4. Merge the byte-identical number prefill classes

Where: app/models/types_de_champ/prefill_integer_number_type_de_champ.rb, prefill_decimal_number_type_de_champ.rb, the two case branches in TypesDeChamp::PrefillTypeDeChamp.build

Current state. The two to_assignable_attributes bodies are byte-for-byte identical — the integer/decimal distinction already lives entirely inside NumberFormatValidator and NumberLimitValidator via type_de_champ.integer_number?.

Verified safe to merge: example_value's I18n.t("...examples.#{type_champ}") keys off the delegated type_champ (integer_number / decimal_number), not the Ruby class, so a single PrefillNumberTypeDeChamp mapped from both build branches preserves all type-specific behavior.

Effort: trivial — delete one file, merge two case branches; keep both spec files.

5. Share the date/datetime screening flow

Where: app/models/types_de_champ/prefill_date_type_de_champ.rb, prefill_datetime_type_de_champ.rb

Current state. The two classes differ by exactly one token: DateDetectionUtils.convert_to_iso8601_date vs convert_to_iso8601_datetime. Everything else (String guard, nil check, DateLimitValidator.violations, return shape) is duplicated.

Suggested direction. A shared base with one overridable hook (to_iso8601(value)), or a single class branching on datetime?. Same I18n-safety argument as item 4 (verified).

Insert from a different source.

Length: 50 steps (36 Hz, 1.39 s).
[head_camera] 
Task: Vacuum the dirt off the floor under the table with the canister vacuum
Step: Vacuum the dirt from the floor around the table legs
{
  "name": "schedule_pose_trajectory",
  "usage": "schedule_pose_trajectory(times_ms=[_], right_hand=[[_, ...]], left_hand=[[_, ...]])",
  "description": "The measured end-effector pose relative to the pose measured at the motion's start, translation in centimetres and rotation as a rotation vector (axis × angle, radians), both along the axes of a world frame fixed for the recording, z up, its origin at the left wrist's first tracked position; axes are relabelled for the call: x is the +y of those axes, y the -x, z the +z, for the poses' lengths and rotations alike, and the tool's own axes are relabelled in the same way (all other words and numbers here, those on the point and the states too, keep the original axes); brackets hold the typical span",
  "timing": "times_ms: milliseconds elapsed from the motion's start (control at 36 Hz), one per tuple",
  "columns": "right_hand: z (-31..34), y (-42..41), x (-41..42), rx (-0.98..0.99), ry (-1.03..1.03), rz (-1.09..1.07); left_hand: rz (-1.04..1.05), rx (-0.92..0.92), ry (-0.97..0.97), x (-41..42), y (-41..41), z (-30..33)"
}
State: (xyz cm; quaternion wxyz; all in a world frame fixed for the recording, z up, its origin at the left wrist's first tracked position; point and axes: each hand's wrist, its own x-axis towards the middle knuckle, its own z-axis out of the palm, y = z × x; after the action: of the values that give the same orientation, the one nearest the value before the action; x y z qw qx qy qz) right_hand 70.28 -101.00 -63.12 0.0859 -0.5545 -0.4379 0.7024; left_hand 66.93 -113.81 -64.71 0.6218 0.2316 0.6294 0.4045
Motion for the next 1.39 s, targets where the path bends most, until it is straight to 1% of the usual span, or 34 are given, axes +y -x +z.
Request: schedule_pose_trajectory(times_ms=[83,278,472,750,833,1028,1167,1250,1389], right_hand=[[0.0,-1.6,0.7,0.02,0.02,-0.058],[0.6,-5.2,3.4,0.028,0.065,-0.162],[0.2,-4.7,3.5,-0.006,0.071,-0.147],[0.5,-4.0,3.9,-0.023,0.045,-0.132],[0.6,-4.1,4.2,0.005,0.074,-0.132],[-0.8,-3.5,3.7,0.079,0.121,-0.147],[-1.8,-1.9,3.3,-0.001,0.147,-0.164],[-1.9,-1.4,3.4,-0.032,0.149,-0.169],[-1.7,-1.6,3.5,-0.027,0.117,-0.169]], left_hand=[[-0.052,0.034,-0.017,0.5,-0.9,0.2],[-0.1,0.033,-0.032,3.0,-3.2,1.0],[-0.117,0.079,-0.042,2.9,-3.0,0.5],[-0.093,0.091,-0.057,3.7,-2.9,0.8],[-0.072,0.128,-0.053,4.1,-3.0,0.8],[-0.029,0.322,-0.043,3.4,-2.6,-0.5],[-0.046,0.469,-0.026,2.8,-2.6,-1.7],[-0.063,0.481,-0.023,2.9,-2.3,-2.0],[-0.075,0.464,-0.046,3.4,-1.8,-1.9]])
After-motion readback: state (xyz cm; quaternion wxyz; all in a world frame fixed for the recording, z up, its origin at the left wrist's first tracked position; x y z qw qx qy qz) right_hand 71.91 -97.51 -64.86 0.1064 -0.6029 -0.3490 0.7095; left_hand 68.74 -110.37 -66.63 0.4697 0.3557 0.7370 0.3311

Effort: trivial. Items 4 and 5 make a natural single "Tech:" PR.

Considered and rejected — don't re-open without new evidence

  • Individual::GENDERS shared constant. The stack strictly improved civilite (replaced hardcoded "M."/"Mme" with the Individual constants). The remaining ~5 copies of the pair (prefill_identity.rb, columns_concern.rb, FranceConnect concern…) predate the stack. Extracting Individual::GENDERS is a fine standalone cleanup, but it's codebase-wide, not a stack follow-up.
  • Collapsing :not_a_number + :not_a_float in NumberFormatValidator. The dual keys faithfully reproduce the old numericality + format pair, which could already emit both errors for one input. Collapsing them changes user-visible error messages — a product decision, not a refactor.
  • Changing the violations → [[key, details]] return shape (details is always {} in three of the five validators). The shape matches DateLimitValidator/NumberLimitValidator, which genuinely need details; introducing a second shape would cost more than the empty hashes do.

Open decision to confirm

Boolean cast semantics (shipped in the stack): ActiveModel::Type::Boolean casts any unrecognized non-empty string ("oui", "value") to true — standard Rails checkbox-param behavior, and better than the previous coerce-everything-to-false, but if rejecting unrecognized strings at prefill is preferred, swap the cast for an explicit allowlist in PrefillBooleanTypeDeChamp#cast_value.